§ Task item: Using the data below, find how many lines include the word "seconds" and report that figure alone.

§ Supplied material:
▬▬▬▬▬▬

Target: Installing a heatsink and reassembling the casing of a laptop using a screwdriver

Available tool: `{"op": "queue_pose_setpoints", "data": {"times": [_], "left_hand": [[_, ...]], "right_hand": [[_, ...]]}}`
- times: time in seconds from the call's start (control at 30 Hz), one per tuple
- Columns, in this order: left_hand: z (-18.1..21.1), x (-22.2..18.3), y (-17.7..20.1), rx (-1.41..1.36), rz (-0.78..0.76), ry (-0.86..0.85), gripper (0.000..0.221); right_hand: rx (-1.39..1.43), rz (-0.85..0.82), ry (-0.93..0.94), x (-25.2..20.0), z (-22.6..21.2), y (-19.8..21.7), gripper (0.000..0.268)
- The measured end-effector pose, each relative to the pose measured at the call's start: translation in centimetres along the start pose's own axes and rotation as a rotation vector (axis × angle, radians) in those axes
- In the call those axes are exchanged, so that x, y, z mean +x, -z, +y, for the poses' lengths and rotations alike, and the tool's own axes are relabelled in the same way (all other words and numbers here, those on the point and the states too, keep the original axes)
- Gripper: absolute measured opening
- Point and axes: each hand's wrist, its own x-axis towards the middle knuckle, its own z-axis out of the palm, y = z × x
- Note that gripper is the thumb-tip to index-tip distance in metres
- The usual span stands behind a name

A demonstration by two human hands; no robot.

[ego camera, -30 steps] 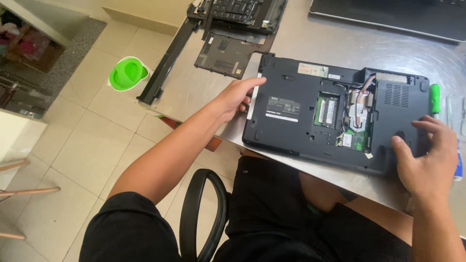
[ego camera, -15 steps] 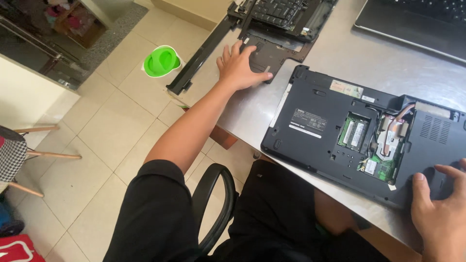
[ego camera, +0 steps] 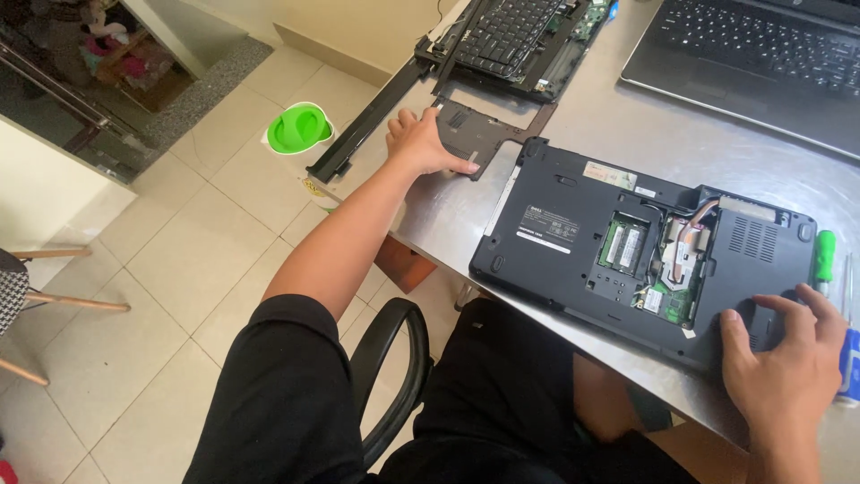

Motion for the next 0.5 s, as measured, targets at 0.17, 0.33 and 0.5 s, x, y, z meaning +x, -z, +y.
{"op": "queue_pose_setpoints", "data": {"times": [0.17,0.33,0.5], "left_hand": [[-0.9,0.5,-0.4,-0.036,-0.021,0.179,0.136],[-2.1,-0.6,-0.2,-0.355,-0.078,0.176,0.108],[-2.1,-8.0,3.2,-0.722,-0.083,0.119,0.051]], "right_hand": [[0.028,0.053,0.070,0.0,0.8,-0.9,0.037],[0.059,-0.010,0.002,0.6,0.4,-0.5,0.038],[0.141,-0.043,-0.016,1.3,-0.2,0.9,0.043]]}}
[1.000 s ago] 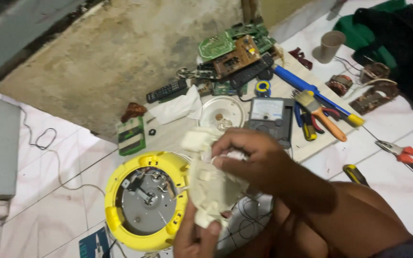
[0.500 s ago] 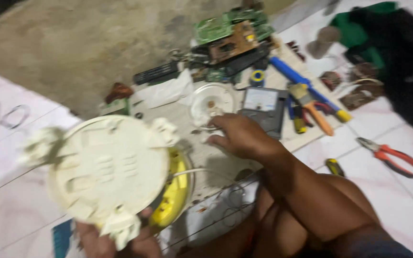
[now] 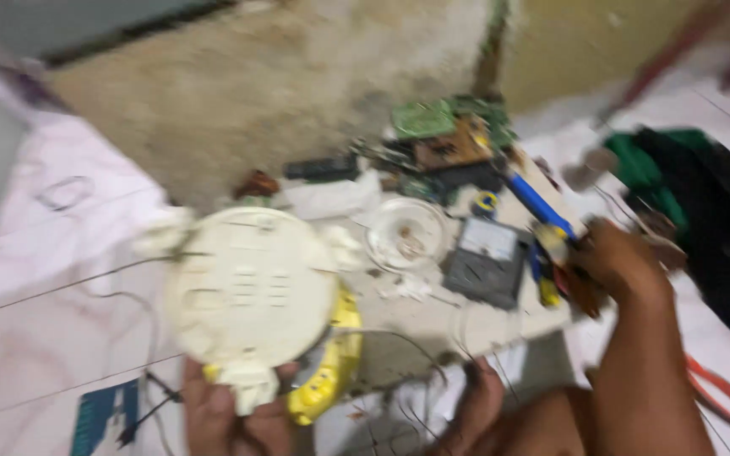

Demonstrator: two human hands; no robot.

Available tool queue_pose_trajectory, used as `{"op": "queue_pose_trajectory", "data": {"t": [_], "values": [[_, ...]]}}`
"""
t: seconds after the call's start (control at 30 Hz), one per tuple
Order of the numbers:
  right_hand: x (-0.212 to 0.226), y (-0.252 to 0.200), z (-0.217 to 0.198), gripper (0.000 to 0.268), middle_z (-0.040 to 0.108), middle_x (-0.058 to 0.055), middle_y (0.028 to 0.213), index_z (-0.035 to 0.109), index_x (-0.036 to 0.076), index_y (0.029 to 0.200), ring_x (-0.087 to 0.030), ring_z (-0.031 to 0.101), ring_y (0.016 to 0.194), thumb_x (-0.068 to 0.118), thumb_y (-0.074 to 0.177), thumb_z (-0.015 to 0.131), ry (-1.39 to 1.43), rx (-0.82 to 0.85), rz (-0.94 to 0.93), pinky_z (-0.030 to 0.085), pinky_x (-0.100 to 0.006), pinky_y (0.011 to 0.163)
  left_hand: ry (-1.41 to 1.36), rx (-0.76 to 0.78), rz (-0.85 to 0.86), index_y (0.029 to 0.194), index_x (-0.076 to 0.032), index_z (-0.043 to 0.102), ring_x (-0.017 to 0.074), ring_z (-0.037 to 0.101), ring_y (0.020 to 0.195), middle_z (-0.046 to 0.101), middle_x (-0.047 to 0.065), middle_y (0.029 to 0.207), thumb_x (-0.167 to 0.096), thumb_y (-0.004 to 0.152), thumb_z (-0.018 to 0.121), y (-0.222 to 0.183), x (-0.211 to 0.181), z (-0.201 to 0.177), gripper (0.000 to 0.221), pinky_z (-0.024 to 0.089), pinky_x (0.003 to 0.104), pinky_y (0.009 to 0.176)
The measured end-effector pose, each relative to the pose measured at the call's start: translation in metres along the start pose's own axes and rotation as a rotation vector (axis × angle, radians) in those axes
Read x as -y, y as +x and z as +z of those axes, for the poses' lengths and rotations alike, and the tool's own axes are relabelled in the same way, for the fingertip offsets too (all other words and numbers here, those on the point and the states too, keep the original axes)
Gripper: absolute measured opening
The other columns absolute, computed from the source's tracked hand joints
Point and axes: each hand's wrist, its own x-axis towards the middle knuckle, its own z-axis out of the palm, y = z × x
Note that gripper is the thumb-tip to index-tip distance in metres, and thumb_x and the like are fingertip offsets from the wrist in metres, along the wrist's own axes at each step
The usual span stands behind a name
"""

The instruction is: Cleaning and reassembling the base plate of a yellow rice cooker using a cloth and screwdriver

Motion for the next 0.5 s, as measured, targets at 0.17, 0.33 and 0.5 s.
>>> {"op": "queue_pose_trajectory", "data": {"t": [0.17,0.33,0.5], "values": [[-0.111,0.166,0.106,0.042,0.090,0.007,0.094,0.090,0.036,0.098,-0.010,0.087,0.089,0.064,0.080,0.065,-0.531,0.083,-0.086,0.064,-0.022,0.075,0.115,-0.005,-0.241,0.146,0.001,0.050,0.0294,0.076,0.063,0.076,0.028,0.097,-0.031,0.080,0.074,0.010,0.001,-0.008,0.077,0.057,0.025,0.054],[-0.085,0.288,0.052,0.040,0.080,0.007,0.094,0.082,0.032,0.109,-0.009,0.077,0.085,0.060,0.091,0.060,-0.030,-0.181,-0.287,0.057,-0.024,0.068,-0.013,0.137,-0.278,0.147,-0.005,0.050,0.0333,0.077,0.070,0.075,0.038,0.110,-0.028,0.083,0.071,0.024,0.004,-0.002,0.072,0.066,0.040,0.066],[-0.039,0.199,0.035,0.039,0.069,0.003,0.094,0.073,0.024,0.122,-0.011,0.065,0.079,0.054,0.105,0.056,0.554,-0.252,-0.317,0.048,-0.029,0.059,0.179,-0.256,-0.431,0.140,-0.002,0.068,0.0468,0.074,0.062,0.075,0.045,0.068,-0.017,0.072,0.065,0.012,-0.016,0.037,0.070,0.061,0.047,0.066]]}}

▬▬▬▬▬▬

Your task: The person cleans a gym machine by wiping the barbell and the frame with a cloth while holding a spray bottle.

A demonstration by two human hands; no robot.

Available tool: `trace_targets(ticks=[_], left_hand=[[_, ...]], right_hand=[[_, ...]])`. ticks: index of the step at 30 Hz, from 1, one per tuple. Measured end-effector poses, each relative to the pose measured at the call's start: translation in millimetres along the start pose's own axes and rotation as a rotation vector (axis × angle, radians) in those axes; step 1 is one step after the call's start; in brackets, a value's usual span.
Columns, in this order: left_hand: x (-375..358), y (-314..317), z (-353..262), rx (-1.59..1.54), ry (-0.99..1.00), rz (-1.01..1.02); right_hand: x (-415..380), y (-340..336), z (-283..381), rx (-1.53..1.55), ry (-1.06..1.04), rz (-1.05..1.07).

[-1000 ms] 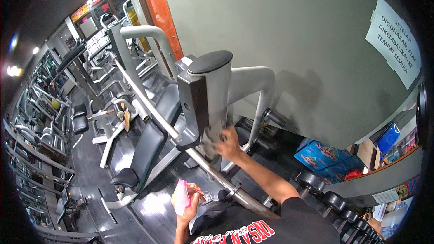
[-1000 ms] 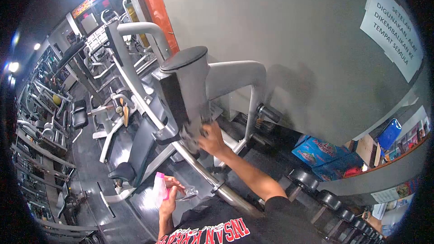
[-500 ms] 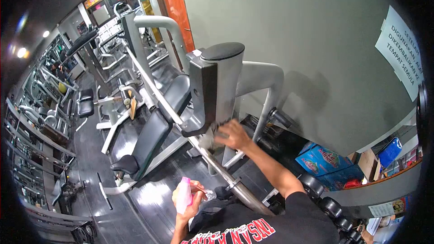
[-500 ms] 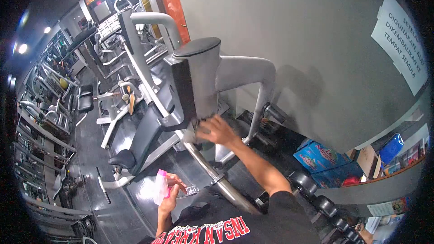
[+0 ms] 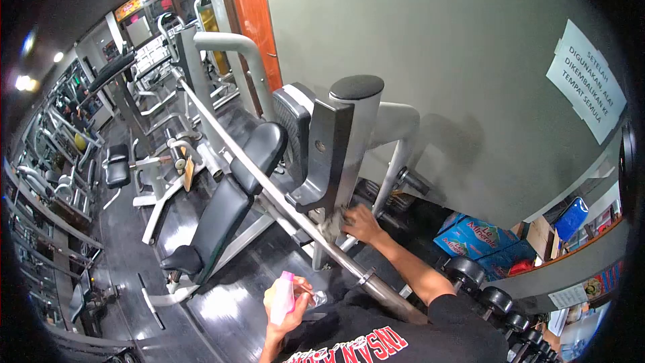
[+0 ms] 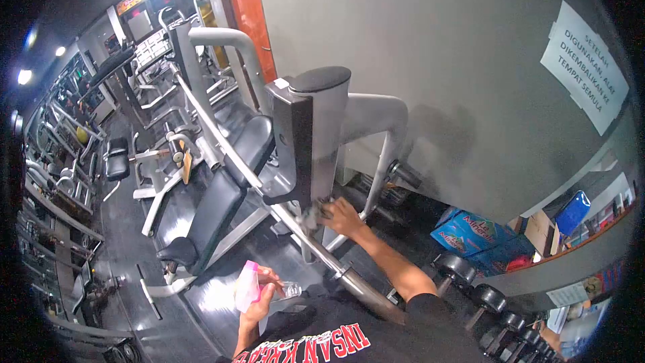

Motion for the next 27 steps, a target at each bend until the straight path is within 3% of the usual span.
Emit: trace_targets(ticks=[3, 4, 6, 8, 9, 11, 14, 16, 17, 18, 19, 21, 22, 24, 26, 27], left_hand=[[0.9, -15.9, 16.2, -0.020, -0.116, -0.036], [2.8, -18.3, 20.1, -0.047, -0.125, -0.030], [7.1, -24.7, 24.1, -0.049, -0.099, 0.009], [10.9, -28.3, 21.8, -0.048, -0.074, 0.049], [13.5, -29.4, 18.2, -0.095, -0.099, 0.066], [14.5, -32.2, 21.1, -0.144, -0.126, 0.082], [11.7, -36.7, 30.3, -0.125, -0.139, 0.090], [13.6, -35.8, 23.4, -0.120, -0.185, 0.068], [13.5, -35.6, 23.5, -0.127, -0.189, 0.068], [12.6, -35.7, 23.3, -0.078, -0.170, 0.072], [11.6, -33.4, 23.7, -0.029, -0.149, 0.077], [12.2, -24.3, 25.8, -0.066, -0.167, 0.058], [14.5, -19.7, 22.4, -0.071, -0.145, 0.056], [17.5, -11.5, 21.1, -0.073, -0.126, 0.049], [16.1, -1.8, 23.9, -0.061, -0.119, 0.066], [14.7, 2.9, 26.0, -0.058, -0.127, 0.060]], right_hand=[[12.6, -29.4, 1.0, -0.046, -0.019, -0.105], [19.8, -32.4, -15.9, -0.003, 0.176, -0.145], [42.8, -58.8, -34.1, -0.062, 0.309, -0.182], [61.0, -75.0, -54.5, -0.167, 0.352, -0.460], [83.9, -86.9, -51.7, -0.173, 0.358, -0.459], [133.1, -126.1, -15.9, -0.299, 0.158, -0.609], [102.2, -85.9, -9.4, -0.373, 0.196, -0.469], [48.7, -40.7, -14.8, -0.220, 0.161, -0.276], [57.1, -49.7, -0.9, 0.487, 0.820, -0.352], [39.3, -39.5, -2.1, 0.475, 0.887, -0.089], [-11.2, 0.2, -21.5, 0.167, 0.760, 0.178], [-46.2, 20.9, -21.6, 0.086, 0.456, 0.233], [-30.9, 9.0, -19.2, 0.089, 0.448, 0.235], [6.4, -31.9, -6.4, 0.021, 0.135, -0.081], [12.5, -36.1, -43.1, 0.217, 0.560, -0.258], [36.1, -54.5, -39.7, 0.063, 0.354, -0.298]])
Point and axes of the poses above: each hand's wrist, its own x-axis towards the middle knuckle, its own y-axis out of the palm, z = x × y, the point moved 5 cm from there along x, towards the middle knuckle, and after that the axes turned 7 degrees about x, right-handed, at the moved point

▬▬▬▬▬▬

§ Solution to this problem: 2